[PATCH v3 0/9] PM / Domains: Fix race conditions during boot

Mon Nov 3 17:43:54 PST 2014

On Monday, November 03, 2014 03:03:46 PM Ulf Hansson wrote:
> On 1 November 2014 01:20, Rafael J. Wysocki <rjw at rjwysocki.net> wrote:
> > On Friday, October 31, 2014 10:16:14 AM Ulf Hansson wrote:
> >> On 24 October 2014 18:12, Kevin Hilman <khilman at kernel.org> wrote:
> >> > Ulf Hansson <ulf.hansson at linaro.org> writes:
> >> >
> >> >> Changes in v3:
> >> >>       -Rework the entire intermediate step which was suggested in v2.

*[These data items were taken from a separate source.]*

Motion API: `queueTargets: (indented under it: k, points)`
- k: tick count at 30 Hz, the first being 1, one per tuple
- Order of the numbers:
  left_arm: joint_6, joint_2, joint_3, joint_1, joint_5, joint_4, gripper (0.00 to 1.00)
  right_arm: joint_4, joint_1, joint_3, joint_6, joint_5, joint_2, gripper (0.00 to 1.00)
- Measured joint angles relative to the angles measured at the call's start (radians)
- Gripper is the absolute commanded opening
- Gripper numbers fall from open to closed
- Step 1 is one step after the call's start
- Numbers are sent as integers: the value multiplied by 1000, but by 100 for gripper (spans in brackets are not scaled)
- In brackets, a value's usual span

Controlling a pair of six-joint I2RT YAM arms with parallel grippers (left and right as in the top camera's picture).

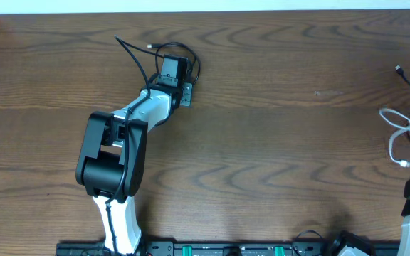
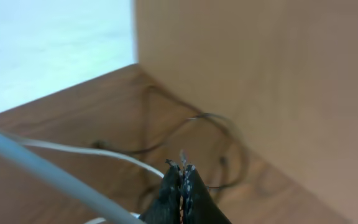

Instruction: Untangle cables

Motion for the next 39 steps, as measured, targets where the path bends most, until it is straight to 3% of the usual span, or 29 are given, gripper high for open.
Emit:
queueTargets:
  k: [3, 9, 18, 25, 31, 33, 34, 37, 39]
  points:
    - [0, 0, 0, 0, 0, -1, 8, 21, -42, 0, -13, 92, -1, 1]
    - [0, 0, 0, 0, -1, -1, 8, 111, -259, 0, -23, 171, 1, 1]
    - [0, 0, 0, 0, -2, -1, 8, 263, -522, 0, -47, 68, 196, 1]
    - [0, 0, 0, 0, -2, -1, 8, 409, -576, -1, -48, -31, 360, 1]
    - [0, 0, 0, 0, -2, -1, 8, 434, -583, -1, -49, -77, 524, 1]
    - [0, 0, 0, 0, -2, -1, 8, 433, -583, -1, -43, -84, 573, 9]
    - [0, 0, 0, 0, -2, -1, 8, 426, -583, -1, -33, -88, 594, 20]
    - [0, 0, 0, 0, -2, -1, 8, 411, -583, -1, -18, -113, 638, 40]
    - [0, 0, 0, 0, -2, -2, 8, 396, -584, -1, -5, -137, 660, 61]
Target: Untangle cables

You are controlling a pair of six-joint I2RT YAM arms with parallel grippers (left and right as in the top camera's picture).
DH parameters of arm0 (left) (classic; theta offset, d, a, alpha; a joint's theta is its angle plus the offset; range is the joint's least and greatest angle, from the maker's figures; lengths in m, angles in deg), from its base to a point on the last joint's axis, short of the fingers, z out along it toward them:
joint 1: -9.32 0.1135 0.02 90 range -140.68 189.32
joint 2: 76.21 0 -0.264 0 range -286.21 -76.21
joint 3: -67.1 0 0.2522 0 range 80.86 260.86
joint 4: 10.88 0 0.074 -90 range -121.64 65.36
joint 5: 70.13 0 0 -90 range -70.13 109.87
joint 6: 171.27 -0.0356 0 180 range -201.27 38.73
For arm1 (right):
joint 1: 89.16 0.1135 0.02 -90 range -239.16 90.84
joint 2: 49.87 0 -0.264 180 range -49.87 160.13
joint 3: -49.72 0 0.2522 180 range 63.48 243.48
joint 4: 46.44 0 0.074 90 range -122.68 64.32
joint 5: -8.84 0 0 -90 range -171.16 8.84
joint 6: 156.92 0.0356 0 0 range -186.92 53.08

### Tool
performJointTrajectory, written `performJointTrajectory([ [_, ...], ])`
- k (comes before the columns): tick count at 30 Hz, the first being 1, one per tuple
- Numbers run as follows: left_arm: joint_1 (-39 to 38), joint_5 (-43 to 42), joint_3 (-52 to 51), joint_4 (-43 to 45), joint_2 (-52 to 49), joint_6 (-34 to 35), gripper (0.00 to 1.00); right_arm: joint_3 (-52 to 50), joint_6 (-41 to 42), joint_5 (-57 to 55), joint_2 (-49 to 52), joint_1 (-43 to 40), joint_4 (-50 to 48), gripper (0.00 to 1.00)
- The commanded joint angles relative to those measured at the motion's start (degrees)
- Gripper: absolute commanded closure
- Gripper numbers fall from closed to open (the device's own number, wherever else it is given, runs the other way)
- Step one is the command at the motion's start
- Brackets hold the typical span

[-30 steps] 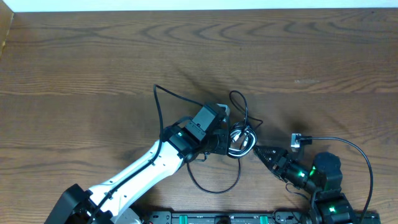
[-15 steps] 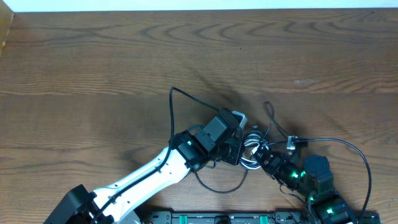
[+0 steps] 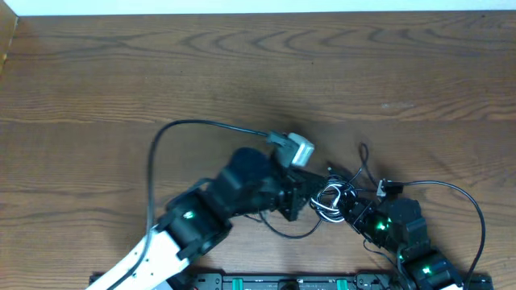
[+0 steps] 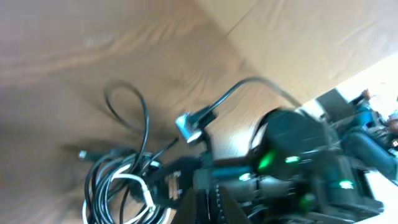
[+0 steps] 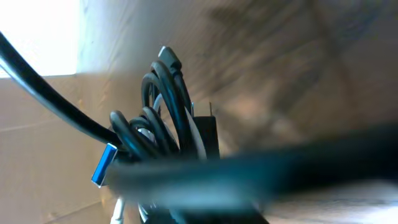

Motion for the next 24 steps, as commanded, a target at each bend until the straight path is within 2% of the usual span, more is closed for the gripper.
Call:
performJointTrajectory([
  [1,2.62,0.46,0.83,-0.63,1.2,0.04,0.92,-0.17,-1.84,-5.25,1.11,0.22,-0.02,0.99],
  [5,3.87,4.37,0.83,-2.36,0.59,2.89,0.93,-0.17,-3.82,-11.87,3.34,0.22,-0.31,0.99],
  [8,3.85,6.97,0.83,-3.87,-0.57,5.57,0.93,-0.17,-7.85,-11.45,4.02,0.24,-3.52,0.99],
  [16,3.85,5.49,0.83,-6.73,-8.96,7.85,0.86,-0.17,-18.99,8.07,4.04,0.24,-21.24,0.99],
  [20,3.85,0.92,0.83,-6.27,-12.5,7.26,0.86,-0.17,-19.39,10.14,4.04,0.24,-21.64,0.99],
  [24,3.85,0.72,0.83,-6.29,-14.05,4.48,0.87,-0.17,-19.02,13.53,4.04,0.22,-21.73,0.99],
])
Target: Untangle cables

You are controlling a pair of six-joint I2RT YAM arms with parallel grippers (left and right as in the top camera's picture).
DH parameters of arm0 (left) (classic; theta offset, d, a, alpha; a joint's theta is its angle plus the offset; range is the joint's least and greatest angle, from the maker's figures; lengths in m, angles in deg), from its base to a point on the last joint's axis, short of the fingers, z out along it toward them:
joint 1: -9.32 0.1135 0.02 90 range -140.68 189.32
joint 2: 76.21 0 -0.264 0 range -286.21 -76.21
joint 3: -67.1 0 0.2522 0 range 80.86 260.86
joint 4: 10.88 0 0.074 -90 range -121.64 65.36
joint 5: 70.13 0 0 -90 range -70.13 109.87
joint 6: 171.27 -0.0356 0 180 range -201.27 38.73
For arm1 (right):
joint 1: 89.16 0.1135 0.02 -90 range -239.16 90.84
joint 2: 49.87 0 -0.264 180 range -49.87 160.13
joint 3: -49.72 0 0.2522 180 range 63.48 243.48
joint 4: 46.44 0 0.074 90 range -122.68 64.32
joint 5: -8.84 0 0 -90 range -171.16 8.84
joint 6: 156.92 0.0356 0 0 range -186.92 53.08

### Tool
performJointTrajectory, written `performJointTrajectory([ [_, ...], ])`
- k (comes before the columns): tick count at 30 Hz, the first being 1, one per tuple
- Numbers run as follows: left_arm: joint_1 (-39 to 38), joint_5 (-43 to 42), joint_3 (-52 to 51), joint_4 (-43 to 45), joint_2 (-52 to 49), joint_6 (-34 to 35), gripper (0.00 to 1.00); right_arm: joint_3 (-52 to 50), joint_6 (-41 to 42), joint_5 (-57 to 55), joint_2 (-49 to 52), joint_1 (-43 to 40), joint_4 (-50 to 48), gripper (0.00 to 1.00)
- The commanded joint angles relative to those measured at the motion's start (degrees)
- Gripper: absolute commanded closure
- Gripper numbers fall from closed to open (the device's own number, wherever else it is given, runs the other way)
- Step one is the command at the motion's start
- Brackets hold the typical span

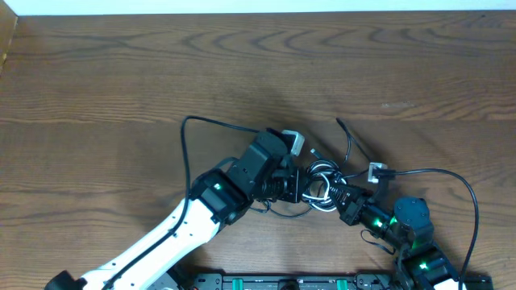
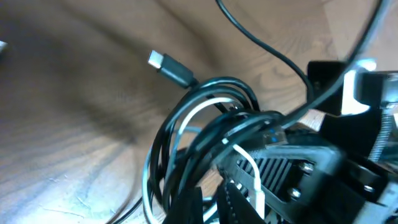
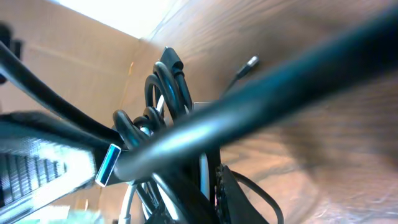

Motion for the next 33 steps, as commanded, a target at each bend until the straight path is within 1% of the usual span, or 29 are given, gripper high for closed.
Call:
performJointTrajectory([
  [1,0.31,-1.95,0.83,0.0,-0.74,-2.51,0.86,0.26,-1.22,5.86,-0.31,0.24,-0.39,0.99],
  [4,0.07,-1.95,0.83,0.02,-0.79,-2.67,0.86,0.26,-0.04,8.39,-0.31,0.24,-0.63,0.99],
  [7,-0.52,-1.92,0.83,0.02,-0.83,-2.67,0.86,0.26,1.55,8.66,-0.31,0.24,-0.63,0.99],
  [9,-1.46,-1.92,0.83,0.02,-0.92,-2.67,0.83,0.26,2.71,8.5,-0.31,0.22,-1.07,0.99],
  [11,-2.58,-1.66,0.81,0.02,-1.01,-3.69,0.83,0.26,3.21,8.61,-0.31,0.22,-1.53,0.99],
  [12,-3.13,-1.27,0.81,0.02,-1.16,-4.66,0.78,0.26,3.37,8.96,-0.31,0.24,-1.73,0.99],
  [13,-3.61,-0.26,0.81,0.0,-1.36,-5.31,0.75,0.26,3.8,9.22,-0.31,0.24,-1.75,0.99],
  [14,-4.04,1.95,0.81,-0.33,-1.77,-5.25,0.7,0.26,4.63,9.84,-0.31,0.24,-1.77,0.99],
  [16,-4.44,5.55,0.81,-0.52,-2.67,-5.25,0.53,0.26,5.53,11.87,-0.31,0.24,-2.19,0.99],
  [17,-4.48,7.34,0.81,-0.48,-3.3,-5.22,0.43,0.26,5.53,13.27,-0.31,0.24,-2.51,0.99],
  [19,-4.46,10.4,0.81,-0.37,-4.66,-5.22,0.41,0.26,5.55,15.76,-0.31,0.24,-3.08,0.99],
  [20,-4.46,12.07,0.81,-0.35,-5.38,-5.22,0.42,0.26,5.55,16.92,-0.31,0.24,-3.41,0.99],
  [21,-4.46,13.29,0.81,-0.35,-6.1,-5.22,0.46,0.26,5.55,17.9,-0.31,0.24,-3.8,0.99],
  [22,-4.46,14.1,0.81,-0.22,-6.73,-5.22,0.64,0.26,5.57,18.58,-0.31,0.24,-4.26,0.99],
  [23,-4.46,15.04,0.81,-0.17,-7.52,-5.22,0.87,0.26,5.66,19.19,-0.31,0.24,-4.92,0.99],
  [24,-4.44,15.8,0.81,-0.15,-8.17,-5.22,0.92,0.26,5.75,19.67,-0.31,0.24,-5.57,0.99],
  [26,-4.33,18.84,0.81,-0.15,-9.25,-5.22,0.93,0.26,5.73,20.57,-0.31,0.24,-6.67,0.99],
  [28,-4.04,23.82,0.81,-0.2,-9.53,-4.94,0.92,0.26,5.7,21.18,-0.31,0.24,-6.78,0.99],
  [33,-0.61,33.14,0.83,0.04,-7.17,-4.13,0.93,0.26,4.87,21.11,-0.31,0.22,-3.61,0.99],
])
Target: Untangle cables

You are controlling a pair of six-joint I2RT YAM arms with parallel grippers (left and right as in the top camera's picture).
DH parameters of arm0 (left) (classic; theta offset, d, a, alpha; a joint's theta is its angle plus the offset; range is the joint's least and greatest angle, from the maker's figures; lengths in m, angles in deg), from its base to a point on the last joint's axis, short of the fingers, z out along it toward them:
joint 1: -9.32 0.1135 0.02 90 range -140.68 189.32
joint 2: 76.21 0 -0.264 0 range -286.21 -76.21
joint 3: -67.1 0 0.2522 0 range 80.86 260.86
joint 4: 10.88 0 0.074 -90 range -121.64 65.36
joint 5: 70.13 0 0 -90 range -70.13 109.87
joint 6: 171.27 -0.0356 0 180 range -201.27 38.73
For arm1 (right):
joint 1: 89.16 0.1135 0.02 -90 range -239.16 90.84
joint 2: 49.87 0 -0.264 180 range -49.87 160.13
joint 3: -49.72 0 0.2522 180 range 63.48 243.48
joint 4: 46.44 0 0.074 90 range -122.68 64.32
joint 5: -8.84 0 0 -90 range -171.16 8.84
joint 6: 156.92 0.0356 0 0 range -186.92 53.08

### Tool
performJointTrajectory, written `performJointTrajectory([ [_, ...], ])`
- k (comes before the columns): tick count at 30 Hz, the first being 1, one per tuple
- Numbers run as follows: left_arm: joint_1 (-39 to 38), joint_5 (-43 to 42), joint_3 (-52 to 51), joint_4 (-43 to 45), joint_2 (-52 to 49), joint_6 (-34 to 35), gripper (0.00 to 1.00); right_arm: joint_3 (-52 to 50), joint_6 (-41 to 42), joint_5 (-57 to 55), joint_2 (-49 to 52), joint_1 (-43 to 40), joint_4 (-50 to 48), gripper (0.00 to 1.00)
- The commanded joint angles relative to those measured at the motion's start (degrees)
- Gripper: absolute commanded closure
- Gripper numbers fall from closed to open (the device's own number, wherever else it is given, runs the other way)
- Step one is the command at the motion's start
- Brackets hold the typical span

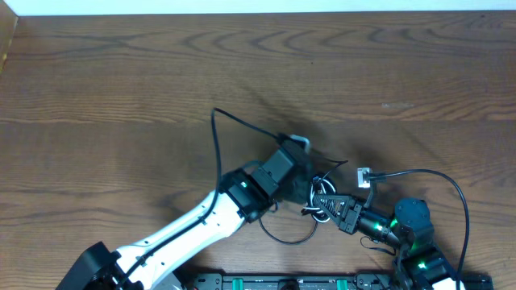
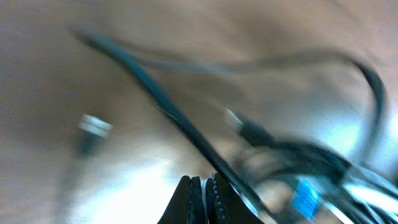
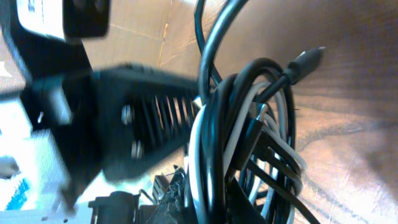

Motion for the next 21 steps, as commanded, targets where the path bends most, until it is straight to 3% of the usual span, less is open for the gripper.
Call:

> >> >>        That means solving the race condition, but also cope with PM domains
> >> >>        that are initialized in powered off state.
> >> >>
> >> >> Changes in v2:
> >> >>       -Added some acks.
> >> >>       -Updated commit messages.
> >> >>       -Included a wider audience of the patchset. V1 was lacking SoC
> >> >>        maintainers.
> >> >>
> >> >> Here are link to the first patchset, were some discussion started.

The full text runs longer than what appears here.